Horário eleitoral tradicional resiste à pressão das redes sociais
Disputa pelo controle da comunicação política ganha força com as eleições de 2024 e 2026
O horário eleitoral gratuito em rádio e televisão, consagrado pela legislação brasileira desde 1962, enfrenta questionamentos sobre sua relevância na era das redes sociais. Com a aproximação das eleições municipais de 2024 e estaduais e federais de 2026, especialistas debatem se o modelo tradicional ainda cumpre seu papel de equalizar o acesso à informação política. A legislação atual determina que todos os candidatos têm direito a tempo proporcional no rádio e TV, enquanto plataformas digitais operam sob regras distintas, com custos variáveis e alcance segmentado. Propostas de reformulação do sistema têm sido discutidas, mas esbarram em interesses políticos consolidados e na complexidade de regulamentar o ambiente digital. A polarização política recente amplificada pelas redes sociais traz novos desafios para o modelo clássico de comunicação eleitoral.
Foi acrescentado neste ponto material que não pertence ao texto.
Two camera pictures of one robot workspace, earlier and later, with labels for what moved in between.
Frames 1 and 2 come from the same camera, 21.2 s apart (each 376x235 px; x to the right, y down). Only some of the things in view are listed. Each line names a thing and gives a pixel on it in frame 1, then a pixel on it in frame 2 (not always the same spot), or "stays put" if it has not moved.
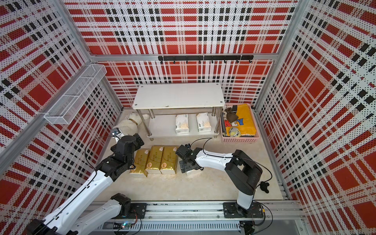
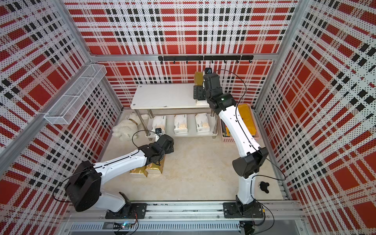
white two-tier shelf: (179, 110) stays put
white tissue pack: (181, 124) stays put
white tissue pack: (193, 172) to (159, 121)
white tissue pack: (203, 122) stays put
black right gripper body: (183, 164) to (203, 94)
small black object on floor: (264, 186) stays put
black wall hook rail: (200, 58) stays put
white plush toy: (129, 126) stays put
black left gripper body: (140, 143) to (170, 150)
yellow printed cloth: (245, 122) stays put
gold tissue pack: (169, 160) to (199, 78)
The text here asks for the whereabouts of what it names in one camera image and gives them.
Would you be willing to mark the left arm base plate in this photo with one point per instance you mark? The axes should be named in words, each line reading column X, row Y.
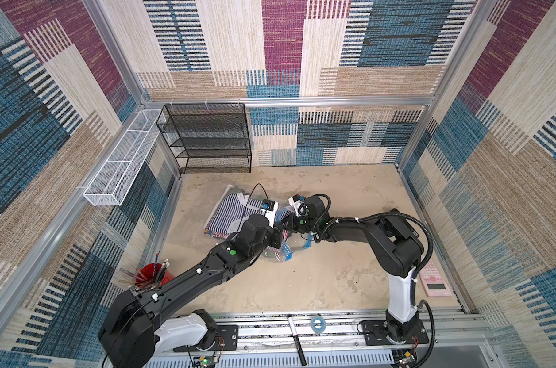
column 225, row 338

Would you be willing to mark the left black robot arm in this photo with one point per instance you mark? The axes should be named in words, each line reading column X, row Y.
column 138, row 326

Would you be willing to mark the black wire mesh shelf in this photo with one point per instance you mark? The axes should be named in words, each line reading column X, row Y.
column 207, row 138

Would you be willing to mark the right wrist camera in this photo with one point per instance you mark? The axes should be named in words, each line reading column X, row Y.
column 298, row 204

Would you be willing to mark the pink calculator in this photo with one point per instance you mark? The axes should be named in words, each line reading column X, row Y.
column 432, row 281

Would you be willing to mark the white wire mesh basket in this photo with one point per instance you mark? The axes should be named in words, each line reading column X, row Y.
column 115, row 177

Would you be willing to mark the clear vacuum bag blue zipper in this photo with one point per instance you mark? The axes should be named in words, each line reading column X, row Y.
column 252, row 235

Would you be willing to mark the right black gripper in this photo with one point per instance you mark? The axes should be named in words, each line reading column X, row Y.
column 298, row 223

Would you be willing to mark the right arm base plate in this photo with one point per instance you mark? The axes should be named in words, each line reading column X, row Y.
column 377, row 333

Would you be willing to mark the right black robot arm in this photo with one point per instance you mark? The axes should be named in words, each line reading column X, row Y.
column 393, row 241

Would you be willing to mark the red pencil cup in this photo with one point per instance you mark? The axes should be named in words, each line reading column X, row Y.
column 153, row 275

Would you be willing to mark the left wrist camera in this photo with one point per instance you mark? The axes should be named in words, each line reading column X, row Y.
column 269, row 208

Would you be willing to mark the navy white striped tank top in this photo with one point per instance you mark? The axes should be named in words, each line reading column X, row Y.
column 231, row 213

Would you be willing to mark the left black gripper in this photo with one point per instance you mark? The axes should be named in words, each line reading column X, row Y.
column 277, row 234

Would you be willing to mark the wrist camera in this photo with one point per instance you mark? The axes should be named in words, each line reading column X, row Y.
column 269, row 208
column 298, row 204

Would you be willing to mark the black marker pen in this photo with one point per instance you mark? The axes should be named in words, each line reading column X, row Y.
column 295, row 335

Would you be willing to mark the blue tape roll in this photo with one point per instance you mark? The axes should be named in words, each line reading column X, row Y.
column 318, row 324

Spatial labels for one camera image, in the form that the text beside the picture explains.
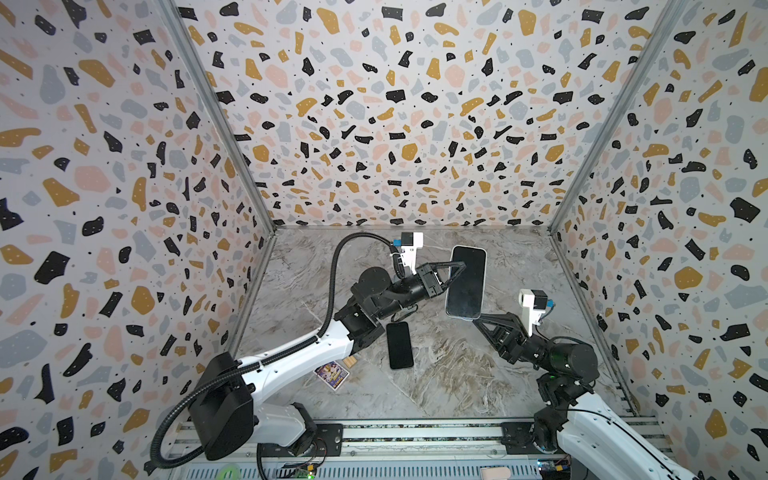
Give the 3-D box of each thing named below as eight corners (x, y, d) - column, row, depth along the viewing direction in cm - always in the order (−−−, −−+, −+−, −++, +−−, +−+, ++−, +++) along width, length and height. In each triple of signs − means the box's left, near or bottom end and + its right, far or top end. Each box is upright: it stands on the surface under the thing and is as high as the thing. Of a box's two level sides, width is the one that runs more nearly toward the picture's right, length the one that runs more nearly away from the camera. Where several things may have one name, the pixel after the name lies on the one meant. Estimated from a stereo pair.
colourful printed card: (315, 374, 86) (313, 371, 85) (330, 357, 90) (328, 354, 88) (335, 391, 83) (334, 388, 82) (350, 374, 87) (349, 371, 85)
A discussão sobre a permanência do horário eleitoral gratuito mascara uma disputa pelo controle do fluxo informativo nas eleições de 2024 e 2026. Enquanto partidos tradicionais lutam para manter o monopólio do espaço público de comunicação, startups de tecnologia e empresas de marketing digital pressionam por novas regras que abram espaço para seus serviços. O timing não é casual: o ciclo eleitoral que se inicia promete ser o mais digitalizado da história, com orçamentos bilionários em campanhas online. A resistência em modernizar o sistema tem menos a ver com sua eficácia e mais com os interesses dos atores políticos que dominam o Congresso e não querem perder o controle sobre o acesso às emissoras. O que está em jogo não é a comunicação em si, mas quem lucra com ela.